René Vermeir, professeur à l’Université de Gand, porte ses remarques sur le système politico-administratif de cette partie de la Flandre souvent négligée par l’historiographie flamande, et en particulier sur les rapports entre le niveau local et le niveau central. Pourquoi le privilège local d’élection est-il confirmé par Charles Quint ? Les raisons de cette exception ne sont pas évidentes. Frédéric Duquenne rappelle le destin particulier de la Flandre wallonne, sous contrôle du roi de France au Moyen Âge, d’où l’évolution institutionnelle différente du reste du comté de Flandre. Le rôle des officiers du souverain dans la ville est réduit, mais la faible visibilité du bailli tient aussi au rôle majeur d’un autre officier nommé par le gouverneur de la province : le lieutenant de la gouvernance. L’absence des Douaisiens dans les conseils collatéraux de gouvernement des Pays-Bas contraste avec la place qu’y occupent les diplômés de Louvain : faut-il y voir un lien avec l’échec de la ville à défendre ses intérêts, notamment lors de la canalisation de la Scarpe qui est si défavorable à ses intérêts économiques ? Frédéric Duquenne suggère que les diplômés de Douai font probablement carrière au Conseil d’Artois ou dans d’autres institutions provinciales wallonnes.
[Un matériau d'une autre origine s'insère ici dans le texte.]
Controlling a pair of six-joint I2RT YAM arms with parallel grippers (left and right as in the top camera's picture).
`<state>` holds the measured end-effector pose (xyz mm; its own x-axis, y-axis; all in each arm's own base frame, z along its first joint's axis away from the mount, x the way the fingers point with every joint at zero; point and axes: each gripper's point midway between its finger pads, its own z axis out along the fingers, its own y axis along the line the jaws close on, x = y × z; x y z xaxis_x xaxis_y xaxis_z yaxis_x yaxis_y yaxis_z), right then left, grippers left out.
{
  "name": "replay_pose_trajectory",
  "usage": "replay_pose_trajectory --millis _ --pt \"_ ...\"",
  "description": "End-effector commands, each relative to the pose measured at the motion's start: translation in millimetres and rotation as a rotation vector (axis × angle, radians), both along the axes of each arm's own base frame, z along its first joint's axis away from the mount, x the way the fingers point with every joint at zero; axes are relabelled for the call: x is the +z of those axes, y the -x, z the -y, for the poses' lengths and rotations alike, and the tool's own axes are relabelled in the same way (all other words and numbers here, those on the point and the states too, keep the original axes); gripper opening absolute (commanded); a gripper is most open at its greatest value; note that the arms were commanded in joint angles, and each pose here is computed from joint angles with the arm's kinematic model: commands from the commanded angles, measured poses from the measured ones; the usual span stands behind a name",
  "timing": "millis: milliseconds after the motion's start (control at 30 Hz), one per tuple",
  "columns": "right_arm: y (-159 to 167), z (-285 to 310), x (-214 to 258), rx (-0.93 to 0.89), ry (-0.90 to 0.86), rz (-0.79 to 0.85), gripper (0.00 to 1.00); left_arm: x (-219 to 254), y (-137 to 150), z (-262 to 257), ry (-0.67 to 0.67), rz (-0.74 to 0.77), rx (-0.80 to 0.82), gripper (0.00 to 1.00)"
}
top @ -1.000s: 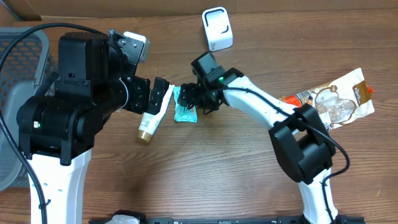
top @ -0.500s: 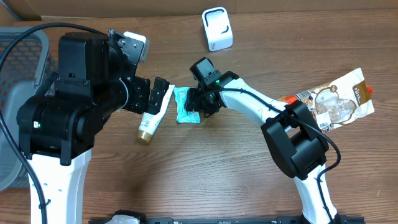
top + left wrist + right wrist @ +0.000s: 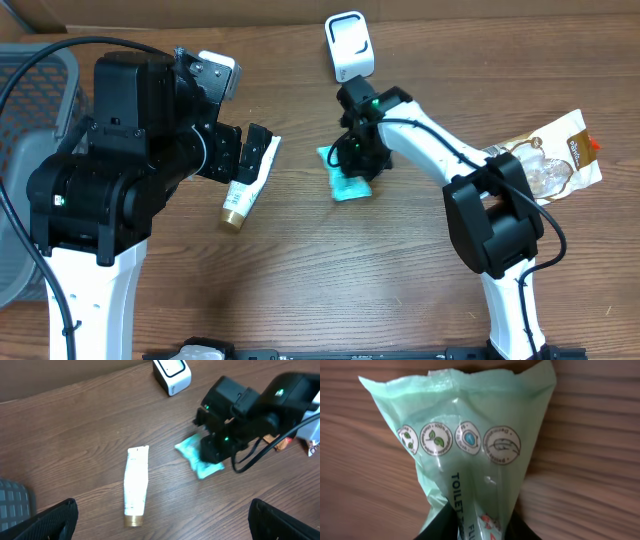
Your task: Scan the item barcode
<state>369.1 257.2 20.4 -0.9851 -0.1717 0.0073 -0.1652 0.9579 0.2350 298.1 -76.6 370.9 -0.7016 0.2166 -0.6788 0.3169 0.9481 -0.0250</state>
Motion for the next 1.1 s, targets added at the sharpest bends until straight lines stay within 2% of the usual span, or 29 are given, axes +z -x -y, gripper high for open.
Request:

Alain Lottin, professeur émérite de l’Université d’Artois, rappelle l’importance du contenu et les mérites du travail accompli, tout en recommandant une organisation moins fragmentée de la bibliographie. Il interroge Frédéric Duquenne sur divers points : le concept de ville-frontière qui s’applique à Douai de 1581 à 1595 (quand Cambrai est aux mains des Français) puis à partir de 1635 (avec la reprise de la guerre franco-espagnole), la procédure d’élection de l’échevinage (le cas de Douai n’étant pas unique puisqu’à Boulogne-sur-Mer dix électeurs de la ville haute et dix de la basse ville assurent la nomination du nouveau Magistrat), la difficile osmose entre la ville et l’Université à ses débuts (les rapports s’améliorant au xviie siècle lorsque l’Université perd son rayonnement international). Le calme apparent de la ville lors des troubles ne doit sans doute pas être autant relativisé, comme le montrent les correspondances des marchands en 1566 et le grand nombre de bannis après la réconciliation de 1579 (170 personnes), même si la plupart bénéficie d’un pardon rapide.

Après délibération, le jury salue la belle défense de thèse de Frédéric Duquenne et le déclare digne du titre de docteur en histoire avec la mention très honorable et avec les félicitations à l’unanimité.